Friedensvermittler

Fabio Chigi,
Bischof von Nardio,
Apostolischer Nuntius


(13. Februar 1599 - 22. Mai 1667) Fabio Chigi stammt aus einer Bankiersfamilie in Siena. Chigi studiert in Siena Philosophie, Theologie und Recht.
1626 tritt er in Rom in den Dienst der Kirche. Papst Urban VIII. ernennt ihn 1629 zum Vizelegaten von Ferrara und 1635 zum Bischof von Nardo.
Ab 1635 ist er als Inquisitor auf Malta.
1639 wird er als päpstlicher Nuntius nach Köln geschickt, von da aus am 23. Dezember 1643 nach Münster.
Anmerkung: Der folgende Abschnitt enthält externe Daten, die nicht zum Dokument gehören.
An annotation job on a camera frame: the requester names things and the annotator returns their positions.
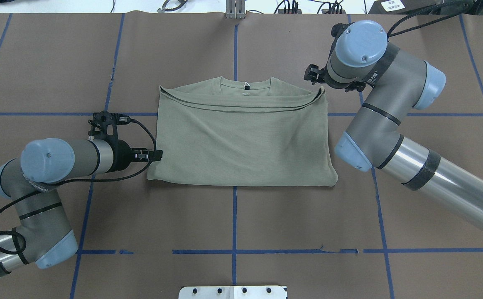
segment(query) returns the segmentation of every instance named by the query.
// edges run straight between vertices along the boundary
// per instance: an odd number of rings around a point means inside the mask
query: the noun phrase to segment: cloth
[[[147,179],[217,186],[333,186],[324,89],[223,77],[160,87]]]

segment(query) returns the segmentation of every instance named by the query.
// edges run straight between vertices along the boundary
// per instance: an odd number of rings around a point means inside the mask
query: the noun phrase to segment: gray robotic arm
[[[376,168],[422,191],[483,231],[483,180],[397,132],[411,108],[439,96],[444,74],[387,41],[374,21],[338,24],[326,68],[310,65],[304,79],[346,91],[373,90],[344,132],[336,154],[366,172]]]
[[[137,123],[146,130],[154,143],[153,150],[131,148],[118,139],[116,126],[128,123]],[[148,163],[131,176],[96,181],[130,178],[162,158],[162,151],[156,150],[150,132],[127,115],[94,113],[89,124],[89,140],[35,140],[27,144],[19,159],[0,167],[0,195],[17,199],[7,206],[15,206],[21,223],[12,232],[0,232],[0,277],[32,262],[45,269],[76,253],[77,241],[57,193],[58,186],[90,181],[72,178],[123,170],[131,162]]]

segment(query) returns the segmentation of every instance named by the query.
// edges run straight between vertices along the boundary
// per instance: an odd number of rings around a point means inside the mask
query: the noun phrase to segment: white floor
[[[114,12],[129,11],[157,12],[164,0],[115,0]],[[246,10],[258,10],[264,13],[273,13],[278,0],[246,0]],[[311,0],[298,0],[302,13],[316,13],[321,5]],[[365,0],[367,10],[374,0]],[[0,13],[108,13],[112,9],[112,0],[15,0],[0,4]],[[343,0],[342,6],[346,13],[363,14],[365,6],[363,0]],[[189,0],[185,7],[177,12],[203,13],[224,12],[226,0]]]

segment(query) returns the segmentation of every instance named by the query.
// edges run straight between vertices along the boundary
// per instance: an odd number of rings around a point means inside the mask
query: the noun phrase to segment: white label
[[[381,3],[386,12],[397,11],[406,8],[400,0],[389,0]]]

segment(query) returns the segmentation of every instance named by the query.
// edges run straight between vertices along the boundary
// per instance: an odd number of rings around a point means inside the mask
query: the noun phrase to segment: white bracket
[[[226,0],[227,19],[245,19],[245,0]]]
[[[286,286],[183,287],[179,299],[287,299]]]
Chigi kann sich an das Leben in nördlicheren Breiten nicht gut gewöhnen, seine Unterkunft im Minoritenkloster an der Aa wirkt sich verschlimmernd auf sein Nierenleiden aus.
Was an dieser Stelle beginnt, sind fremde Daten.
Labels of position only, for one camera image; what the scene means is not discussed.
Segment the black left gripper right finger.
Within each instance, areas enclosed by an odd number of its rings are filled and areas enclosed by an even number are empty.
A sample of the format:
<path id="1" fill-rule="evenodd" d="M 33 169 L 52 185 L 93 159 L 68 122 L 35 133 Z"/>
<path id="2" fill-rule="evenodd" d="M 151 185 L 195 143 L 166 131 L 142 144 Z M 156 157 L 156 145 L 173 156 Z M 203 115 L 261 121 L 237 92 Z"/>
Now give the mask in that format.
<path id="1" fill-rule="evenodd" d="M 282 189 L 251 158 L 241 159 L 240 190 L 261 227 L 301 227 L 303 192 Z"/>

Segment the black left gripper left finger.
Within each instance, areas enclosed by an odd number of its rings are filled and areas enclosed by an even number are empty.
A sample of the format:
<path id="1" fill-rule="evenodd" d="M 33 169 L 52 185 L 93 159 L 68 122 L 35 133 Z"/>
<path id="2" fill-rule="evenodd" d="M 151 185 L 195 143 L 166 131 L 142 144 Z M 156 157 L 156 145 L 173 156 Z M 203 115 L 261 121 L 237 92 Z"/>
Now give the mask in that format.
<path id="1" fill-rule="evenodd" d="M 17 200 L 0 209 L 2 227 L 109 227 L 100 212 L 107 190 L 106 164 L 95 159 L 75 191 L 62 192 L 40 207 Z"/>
Er nimmt an den meisten in Münster geführten Verhandlungen als Vermittler teil. Chigi wirkt noch zwei Jahre an den Vorbereitungen für den französisch-spanischen Frieden mit, bevor er 1651 nach Rom zurückkehrt, wo er 1655 als Alexander VII. zum Papst gewählt wird.